Installing one of Mr. Di Modica’s sculptures in 1977. Photo: Arturo Di Modica Photo Archive
Mr. Di Modica made enough money from his art to buy a Ferrari. Photo: Arturo Di Modica Photo Archive



Born into poverty just ahead of the Allied forces’ invasion of Italy, Di Modica left home on a steam train at the age of eighteen to pursue his dream of being a sculptor against the wishes of his father, a grocer. Arriving in Florence, he attended the Accademia di Belle Arti di Firenze, working menial jobs to pay his way. Unable to afford use of the local foundries, he built his own forging and metalworking tools and began making rough, abstract bronze castings. By the late 1960s, he had begun working with Carrara marble and had met English sculptor Henry Moore, who nicknamed him the “young Michelangelo.” Moore’s own style greatly influenced that of Di Modica, who in 1970 moved to New York.

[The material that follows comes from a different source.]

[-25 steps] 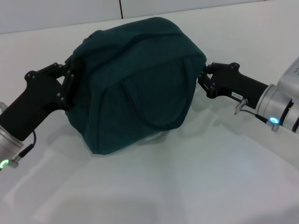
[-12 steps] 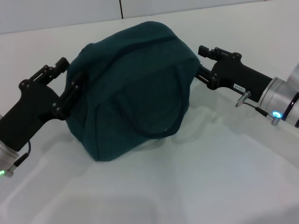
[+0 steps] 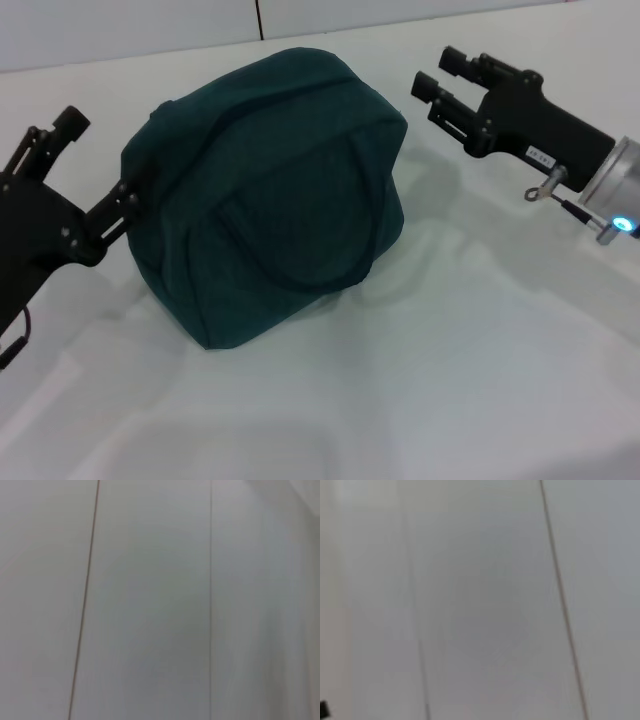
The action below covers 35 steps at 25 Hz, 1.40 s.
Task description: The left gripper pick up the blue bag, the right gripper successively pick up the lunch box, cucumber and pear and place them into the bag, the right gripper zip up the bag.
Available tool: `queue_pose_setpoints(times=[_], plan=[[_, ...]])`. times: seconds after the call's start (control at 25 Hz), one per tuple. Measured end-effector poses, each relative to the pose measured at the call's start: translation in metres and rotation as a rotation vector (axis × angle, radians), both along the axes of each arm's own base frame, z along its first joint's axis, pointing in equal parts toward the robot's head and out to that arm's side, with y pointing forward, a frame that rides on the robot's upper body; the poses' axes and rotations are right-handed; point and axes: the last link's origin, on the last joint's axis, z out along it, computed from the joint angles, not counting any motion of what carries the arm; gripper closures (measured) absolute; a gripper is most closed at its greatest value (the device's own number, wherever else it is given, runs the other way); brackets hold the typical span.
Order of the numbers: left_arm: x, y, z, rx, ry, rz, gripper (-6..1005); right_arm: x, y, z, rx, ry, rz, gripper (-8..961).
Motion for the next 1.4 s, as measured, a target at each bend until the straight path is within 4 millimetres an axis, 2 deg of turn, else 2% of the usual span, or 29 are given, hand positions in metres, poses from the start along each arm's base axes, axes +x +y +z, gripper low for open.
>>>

Working in SoHo for many years, Di Modica developed a habit of placing his art in public spaces in the dead of night. The practice grew out of his failure to obtain the notice of critics at one 1977 show, which led him to truck eight of his monumental marble works up to Rockefeller Center, where they blocked Fifth Avenue and earned him the attention of the police and the mayor, as well as the front page of the New York Post. 




The Charging Bull statue is shown in New York's financial district, 2020. AP PHOTO: MARK LENNIHAN



Di Modica would employ this tactic again, most notably when, in December 1989, he dropped off his iconic Charging Bull under the Christmas tree that stood in front of the New York Stock Exchange. The work, which the artist intended as a symbol of universal optimism and as a gift to the city inspired by the events of 1987’s Black Monday stock market crash, was hastily removed by officials but restored to its current location shortly thereafter in the wake of public outcry. In recent years, much to Di Modica’s dismay, the sculpture garnered negative attention from protesters, who took the bull to embody American capitalism and financial power. In 2017 Kristen Visbal placed her Fearless Girl, a bronze sculpture of a defiant young girl before it. Di Modica claimed that the work, commissioned by asset management behemoth State Street Global Advisors, illegally commercialized and wrongly reframed his work; Visbal’s sculpture was subsequently moved to the NYSE, where the bull originally stood.

Di Modica had recently moved back to Vittoria, where he was working to establish a sculpture school. At his death, he was in the midst of designing a 132-foot work featuring two sparring horses that was to span a river near his hometown.